A dark history behind this perfectly preserved child mummy

A dark history behind this perfectly preserved child mummy

A dark history behind this perfectly preserved child mummy

A Frozen body of a 13 years old maiden along with two other bodies of children aged 3-4 were discovered in 1999, in a tomb placed beneath 22,110-foot elevation of mount Llullaillaco in Argentina, by Johan Reinhard, National Geographic’s Society Explorer-in-Residence with colleague Constanza Ceruti, of the Catholic University of Salta (Argentina). The bodies are believed to be naturally preserved due to the freezing conditions.

During the years when the frozen mummies from Mount Llullaillaco were maintained at the Catholic University of Salta, various interdisciplinary investigations were undertaken on them. These investigations included traditional X-rays and CT scans, which revealed information about the state and pathology of the bones and internal organs, as well as dental studies aimed at determining the ages of the three children at the time of death. Ancient DNA investigations and hair analysis were also carried out in collaboration with academic institutions such as George Mason University, the University of Bradford, and the University of Copenhagen's Laboratory of Biological Anthropology.

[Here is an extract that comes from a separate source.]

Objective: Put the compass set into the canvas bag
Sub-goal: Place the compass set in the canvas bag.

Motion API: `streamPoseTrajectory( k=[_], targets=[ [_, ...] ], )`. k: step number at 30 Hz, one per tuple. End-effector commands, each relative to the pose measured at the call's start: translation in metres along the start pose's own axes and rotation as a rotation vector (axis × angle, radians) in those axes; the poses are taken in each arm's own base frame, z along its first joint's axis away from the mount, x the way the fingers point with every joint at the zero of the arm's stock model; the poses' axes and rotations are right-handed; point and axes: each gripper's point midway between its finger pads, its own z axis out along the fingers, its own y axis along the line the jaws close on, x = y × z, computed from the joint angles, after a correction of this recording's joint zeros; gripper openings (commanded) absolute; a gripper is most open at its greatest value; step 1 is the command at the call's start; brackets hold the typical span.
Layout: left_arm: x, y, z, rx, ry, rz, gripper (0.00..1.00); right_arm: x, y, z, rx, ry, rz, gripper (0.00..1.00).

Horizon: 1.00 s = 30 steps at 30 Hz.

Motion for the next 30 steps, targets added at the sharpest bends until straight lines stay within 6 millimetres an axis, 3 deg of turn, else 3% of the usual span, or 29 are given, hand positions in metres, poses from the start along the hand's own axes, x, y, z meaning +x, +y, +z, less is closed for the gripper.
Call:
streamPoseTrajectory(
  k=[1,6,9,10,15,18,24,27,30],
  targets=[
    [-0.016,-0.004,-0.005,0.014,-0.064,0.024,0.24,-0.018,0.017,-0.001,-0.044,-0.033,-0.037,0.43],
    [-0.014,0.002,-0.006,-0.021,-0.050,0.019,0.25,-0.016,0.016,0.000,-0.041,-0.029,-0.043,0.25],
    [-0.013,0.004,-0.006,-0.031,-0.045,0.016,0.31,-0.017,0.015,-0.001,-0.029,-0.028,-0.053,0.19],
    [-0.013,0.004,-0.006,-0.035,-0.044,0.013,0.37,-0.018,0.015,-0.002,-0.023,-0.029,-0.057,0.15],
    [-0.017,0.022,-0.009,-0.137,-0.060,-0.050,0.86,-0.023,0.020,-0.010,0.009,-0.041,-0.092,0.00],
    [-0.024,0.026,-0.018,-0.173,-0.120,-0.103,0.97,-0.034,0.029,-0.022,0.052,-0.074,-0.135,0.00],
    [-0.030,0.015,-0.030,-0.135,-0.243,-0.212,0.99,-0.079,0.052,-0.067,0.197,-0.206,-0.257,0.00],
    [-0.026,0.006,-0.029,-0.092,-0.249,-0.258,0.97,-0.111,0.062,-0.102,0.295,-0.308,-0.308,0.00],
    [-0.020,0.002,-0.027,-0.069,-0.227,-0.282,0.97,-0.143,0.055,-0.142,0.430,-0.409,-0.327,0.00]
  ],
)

The study showed that the maiden has been a part of the child sacrificial ritual of Inca civilization which dates back to 500 years. Shrines were built on the summits of snow-capped peaks (above 5,000 metres in elevation) by Incas. Human sacrifice was performed in these isolated locales as part of a ceremony. The amazing preservation of the victims' bodies, as well as many of the grave objects discovered, in the extremely cold and dry high-altitude Andean environment, gives exceptional bio anthropological evidence

The Maiden's hair produced a record of what she ate and drank during the last two years of her life after biochemical examination. This research appears to back up historical descriptions of a few chosen youngsters participating in a year of religious ceremonies marked in their hair by changes in food, coca, and alcohol consumption leading to their sacrifice. The authors point out that coca and wine could create altered states linked with the sacred in Inca religious philosophy. The chemicals, on the other hand, are likely to have served a more practical purpose, confusing and sedating the young victims on the high mountainside in order to make them more receptive of their own tragic destiny.

"In terms of mummies known around the world, she has to be the best preserved of all of the mummies that I'm aware of," said University of Bradford forensic and archaeological expert Andrew Wilson. "She almost seems as if she's just slept off."
Wilson added, "I suppose that's what makes this all the more chilling." "This isn't a dried-up mummy or a collection of bones. This is a human being, a child. And the information we've gathered through our research is pointing to some really profound messages regarding her final months and years."

The mummies are now housed in Salta, Argentina's Museo de Arqueologa de Alta Montaa (MAAM).